Techniques of therapeutic communication

  1. Listening
  2. Broad opening
  3. Restating
  4. Reflecting
  5. Using silence
  6. Clarification
  7. Linking
  8. Focusing
  9. Information
  10. Theme identification
  11. Sharing perception
  12. Accepting
  13. Encouraging comparison
  14. Suggestions
  15. Rejecting
  16. Asking elevated questions
  17. Exploring.
  1. Listening  
  • Listening is an active process of receiving information.
  • Listening creates complete attention towards the patient and shows respect.
  1. Broad opening  
  • Broad opening encourages the client to define the problems.
  1. Restating – Repeating the main thoughts expressed by the patients.
  1. Using silence
  • Silence utilizes verbal communication.
  • Silence prevents the barrier of communication.
  • During receiving information silence is most important.
  1. Clarification  
  • Sometimes the verbalization of the client may not be clear.
  • She is confused about the illness and problems show the nurse needs to clarify the feelings and ideas.
  1. Reflecting – Directly back to the patient questions, feelings and ideas.
  1. Linking – Nurse tries to link the client’s feelings with the activity.
  1. Focusing – Concentrating on a particular point and trying to focus on reality.
  1. Informing – The skill of information giving.

Eg. – I think you need to know more about your medication.

  1. Theme identification – These involved the identification of underlying issues or problems experienced by the client.

 

  1. Sharing perception – Nurse and patient share thoughts, ideas and clarify doubts.
  1. Accepting – Giving indication of reception.
  1. Encouraging comparison – Asking about similarity and difference.
  1. Suggestions – Presentation of alternative ideas for the patient’s consideration relative to problem solving.
  1. Rejecting – Refusing to consider patient ideas or behaviour.
  1. Exploring – Going deep into an idea or subjects.

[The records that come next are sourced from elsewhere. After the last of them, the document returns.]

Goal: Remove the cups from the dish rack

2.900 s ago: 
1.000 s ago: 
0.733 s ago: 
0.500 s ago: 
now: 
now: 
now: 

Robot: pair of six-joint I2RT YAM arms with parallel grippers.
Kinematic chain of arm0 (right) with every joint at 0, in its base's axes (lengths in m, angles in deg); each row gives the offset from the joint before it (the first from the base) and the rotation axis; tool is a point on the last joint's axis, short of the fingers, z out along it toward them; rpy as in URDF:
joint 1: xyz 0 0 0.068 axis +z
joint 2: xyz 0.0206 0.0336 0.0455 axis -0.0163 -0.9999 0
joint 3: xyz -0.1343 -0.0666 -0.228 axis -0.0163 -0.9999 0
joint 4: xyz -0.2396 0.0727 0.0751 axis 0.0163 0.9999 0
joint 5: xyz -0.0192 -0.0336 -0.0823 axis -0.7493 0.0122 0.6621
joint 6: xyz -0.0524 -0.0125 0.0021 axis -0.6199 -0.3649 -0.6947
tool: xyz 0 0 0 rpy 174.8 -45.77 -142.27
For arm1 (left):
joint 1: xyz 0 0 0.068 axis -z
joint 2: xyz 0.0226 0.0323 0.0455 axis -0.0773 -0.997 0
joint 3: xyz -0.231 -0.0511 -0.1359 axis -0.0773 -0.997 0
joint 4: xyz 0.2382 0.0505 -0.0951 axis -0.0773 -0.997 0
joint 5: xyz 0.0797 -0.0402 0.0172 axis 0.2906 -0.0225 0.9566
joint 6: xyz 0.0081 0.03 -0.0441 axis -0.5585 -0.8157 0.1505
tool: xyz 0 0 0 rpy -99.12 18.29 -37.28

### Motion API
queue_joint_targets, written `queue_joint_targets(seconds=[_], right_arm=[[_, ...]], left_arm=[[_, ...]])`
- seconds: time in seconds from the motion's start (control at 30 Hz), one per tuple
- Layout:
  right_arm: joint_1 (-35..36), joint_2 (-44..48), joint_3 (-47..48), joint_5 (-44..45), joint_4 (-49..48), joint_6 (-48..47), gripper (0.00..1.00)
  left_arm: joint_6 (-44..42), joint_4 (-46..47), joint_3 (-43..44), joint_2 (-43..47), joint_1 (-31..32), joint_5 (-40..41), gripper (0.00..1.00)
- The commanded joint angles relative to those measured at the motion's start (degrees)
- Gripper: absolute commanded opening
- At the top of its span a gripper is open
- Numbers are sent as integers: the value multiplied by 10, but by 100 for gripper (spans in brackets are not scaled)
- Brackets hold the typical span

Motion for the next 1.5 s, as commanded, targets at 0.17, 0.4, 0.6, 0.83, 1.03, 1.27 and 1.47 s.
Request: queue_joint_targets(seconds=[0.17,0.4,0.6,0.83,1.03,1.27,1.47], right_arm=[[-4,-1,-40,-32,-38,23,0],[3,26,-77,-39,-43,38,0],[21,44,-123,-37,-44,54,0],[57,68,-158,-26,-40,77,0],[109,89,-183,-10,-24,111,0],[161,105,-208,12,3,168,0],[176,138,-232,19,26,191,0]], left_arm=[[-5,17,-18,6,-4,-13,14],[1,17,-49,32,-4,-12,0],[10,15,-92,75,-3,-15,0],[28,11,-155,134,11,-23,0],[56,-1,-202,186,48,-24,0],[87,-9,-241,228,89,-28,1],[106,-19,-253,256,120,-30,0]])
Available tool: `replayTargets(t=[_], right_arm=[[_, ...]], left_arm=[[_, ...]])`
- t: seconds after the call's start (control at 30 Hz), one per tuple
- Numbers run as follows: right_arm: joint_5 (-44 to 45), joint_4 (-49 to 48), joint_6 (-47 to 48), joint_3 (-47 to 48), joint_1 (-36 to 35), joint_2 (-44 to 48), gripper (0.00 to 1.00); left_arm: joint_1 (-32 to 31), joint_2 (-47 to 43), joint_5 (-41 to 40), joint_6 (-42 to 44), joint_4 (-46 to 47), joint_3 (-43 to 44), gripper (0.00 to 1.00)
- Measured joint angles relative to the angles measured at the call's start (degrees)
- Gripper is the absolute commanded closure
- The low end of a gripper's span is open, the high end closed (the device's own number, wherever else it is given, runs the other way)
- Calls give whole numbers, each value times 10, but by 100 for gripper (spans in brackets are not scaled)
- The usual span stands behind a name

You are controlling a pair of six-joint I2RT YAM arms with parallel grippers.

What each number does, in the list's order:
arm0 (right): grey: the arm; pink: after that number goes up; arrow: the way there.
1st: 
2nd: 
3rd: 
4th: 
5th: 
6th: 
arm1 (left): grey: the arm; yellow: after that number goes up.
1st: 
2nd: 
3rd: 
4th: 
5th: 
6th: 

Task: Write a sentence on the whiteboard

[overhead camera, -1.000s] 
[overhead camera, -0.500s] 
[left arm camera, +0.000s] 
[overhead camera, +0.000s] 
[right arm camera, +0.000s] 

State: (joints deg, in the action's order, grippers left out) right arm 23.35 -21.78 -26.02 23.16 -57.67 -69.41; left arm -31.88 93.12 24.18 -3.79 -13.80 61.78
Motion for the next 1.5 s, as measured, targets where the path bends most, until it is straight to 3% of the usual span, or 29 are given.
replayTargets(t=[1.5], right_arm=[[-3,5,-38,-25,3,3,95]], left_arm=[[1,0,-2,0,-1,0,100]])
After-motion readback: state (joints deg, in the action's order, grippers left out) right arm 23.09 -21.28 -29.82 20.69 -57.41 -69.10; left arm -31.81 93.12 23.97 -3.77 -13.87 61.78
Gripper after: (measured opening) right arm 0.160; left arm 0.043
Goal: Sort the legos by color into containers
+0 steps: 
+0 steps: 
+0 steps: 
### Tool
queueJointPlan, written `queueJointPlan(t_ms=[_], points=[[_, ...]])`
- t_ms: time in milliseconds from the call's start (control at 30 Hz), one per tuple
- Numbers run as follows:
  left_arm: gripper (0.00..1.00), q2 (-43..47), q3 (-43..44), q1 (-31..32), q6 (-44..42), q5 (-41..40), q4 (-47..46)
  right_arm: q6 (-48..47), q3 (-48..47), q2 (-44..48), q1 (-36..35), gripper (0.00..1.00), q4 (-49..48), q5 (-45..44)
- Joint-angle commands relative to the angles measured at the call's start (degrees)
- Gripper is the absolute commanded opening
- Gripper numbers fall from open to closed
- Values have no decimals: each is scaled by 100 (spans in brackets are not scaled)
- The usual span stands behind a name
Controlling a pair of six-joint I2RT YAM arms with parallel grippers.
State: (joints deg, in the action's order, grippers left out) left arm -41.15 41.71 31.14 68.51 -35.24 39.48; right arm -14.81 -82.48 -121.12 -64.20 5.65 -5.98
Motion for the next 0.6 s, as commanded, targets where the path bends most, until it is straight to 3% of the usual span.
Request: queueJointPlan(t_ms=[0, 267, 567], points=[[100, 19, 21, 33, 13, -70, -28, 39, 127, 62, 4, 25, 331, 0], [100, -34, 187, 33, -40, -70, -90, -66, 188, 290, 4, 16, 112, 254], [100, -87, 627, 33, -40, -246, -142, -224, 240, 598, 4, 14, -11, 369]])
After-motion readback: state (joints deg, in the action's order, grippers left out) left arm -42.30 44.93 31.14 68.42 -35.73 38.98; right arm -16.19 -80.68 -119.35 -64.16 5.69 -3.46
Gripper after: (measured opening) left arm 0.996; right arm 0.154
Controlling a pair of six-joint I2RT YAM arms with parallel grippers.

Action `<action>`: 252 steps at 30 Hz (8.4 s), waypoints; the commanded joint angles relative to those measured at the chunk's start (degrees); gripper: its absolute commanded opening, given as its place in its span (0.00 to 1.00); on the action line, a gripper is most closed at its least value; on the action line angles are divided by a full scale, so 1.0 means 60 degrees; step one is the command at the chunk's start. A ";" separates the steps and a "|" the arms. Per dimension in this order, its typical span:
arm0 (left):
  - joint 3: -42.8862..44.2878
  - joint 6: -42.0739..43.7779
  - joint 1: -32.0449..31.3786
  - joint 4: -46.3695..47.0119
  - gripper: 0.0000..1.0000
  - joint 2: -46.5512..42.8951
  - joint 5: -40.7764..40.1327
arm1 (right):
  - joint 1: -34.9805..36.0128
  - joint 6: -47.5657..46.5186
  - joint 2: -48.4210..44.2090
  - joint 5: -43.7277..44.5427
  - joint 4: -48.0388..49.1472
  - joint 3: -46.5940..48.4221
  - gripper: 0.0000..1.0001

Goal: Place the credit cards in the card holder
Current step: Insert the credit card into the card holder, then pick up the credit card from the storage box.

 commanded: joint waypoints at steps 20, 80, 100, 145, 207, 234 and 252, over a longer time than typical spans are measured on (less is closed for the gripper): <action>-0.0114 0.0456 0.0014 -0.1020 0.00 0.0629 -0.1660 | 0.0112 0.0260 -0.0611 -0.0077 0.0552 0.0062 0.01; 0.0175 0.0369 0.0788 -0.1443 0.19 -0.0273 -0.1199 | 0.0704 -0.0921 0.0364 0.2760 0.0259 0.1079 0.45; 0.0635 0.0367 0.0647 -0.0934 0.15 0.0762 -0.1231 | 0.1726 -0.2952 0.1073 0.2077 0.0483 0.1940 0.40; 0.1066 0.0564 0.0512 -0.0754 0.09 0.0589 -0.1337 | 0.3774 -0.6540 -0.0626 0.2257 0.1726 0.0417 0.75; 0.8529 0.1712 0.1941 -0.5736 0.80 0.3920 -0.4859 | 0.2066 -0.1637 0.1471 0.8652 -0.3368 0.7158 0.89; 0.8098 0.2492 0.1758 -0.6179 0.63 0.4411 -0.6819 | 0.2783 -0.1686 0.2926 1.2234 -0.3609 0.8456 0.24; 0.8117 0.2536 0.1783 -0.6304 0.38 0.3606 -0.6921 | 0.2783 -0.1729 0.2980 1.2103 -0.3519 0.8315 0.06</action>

Barriers of therapeutic communication

  • Use medical terminology without explaining the details to the patients and family members.
  • Improper use of communication techniques.
  • Rejecting the person not the behaviour.
  • Anxiety also creates a barrier in communication.
  • Pressuring the client and family members for an explanation.
  • Offering unrealistic hope for the future.
  • Gift giving also barriers in therapeutic communication.
  • Avoidance of being discharged.
  • Difficulty in data collections.
  • Countertransference.
  • Social class of patient and status of patient.

Dynamics of therapeutic nurse patient relationship

  1. Therapeutic use of self.
  2. Gaining self-awareness.
  3. The Johari window.
  1. Therapeutic use of self  
  • It is defined as the ability to use one personality consciously and in full awareness in an attempt to establish relatedness and to structure nursing interventions.
  • Nurses must clearly understand themselves to promote patients growth, change and heal.
  1. Self-awareness – It is a process of understanding one’s beliefs, thoughts, motivations, biases and limitations and recognising how they affect others.
  • Without self-awareness, nurses will find it impossible to establish and maintain therapeutic relationships with patients.
  1. The Johari window – The Johari window is a representation of self-awareness.
  • Johari window into four quadrants.
  • The goal of increasing self-awareness by using the Johari window.
  • Johari window is to increase the size of the quadrant that represents the open or public self.